- TASK TO CARRY OUT -
Would you reproduce the whole listing exactly, dropping any pictures it holds?

- SUPPLIED INFORMATION -
Start of Block

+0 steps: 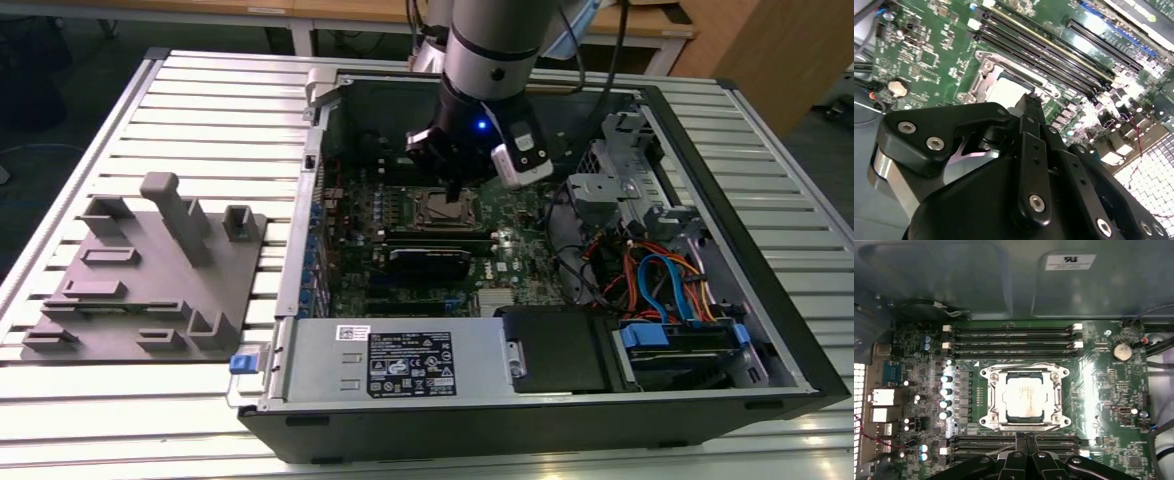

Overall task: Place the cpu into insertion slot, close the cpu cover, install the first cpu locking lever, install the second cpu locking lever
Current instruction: 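Install the second cpu locking lever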

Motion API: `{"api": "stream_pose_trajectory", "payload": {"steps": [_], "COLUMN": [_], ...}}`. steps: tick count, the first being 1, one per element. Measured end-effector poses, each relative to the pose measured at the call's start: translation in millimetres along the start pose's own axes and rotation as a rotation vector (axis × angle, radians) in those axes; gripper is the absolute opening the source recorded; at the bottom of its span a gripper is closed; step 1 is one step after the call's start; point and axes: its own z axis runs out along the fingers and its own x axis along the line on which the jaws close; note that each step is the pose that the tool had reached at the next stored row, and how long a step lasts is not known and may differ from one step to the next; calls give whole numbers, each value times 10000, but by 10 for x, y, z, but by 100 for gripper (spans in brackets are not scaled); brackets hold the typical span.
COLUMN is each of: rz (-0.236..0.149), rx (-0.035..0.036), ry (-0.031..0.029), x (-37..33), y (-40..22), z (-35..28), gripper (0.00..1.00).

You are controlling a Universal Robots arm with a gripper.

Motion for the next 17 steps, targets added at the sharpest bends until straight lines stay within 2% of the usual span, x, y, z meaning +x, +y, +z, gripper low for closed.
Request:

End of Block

- RESULT -
+0 steps: 

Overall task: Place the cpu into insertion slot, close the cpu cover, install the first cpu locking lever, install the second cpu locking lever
Current instruction: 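Install the second cpu locking lever
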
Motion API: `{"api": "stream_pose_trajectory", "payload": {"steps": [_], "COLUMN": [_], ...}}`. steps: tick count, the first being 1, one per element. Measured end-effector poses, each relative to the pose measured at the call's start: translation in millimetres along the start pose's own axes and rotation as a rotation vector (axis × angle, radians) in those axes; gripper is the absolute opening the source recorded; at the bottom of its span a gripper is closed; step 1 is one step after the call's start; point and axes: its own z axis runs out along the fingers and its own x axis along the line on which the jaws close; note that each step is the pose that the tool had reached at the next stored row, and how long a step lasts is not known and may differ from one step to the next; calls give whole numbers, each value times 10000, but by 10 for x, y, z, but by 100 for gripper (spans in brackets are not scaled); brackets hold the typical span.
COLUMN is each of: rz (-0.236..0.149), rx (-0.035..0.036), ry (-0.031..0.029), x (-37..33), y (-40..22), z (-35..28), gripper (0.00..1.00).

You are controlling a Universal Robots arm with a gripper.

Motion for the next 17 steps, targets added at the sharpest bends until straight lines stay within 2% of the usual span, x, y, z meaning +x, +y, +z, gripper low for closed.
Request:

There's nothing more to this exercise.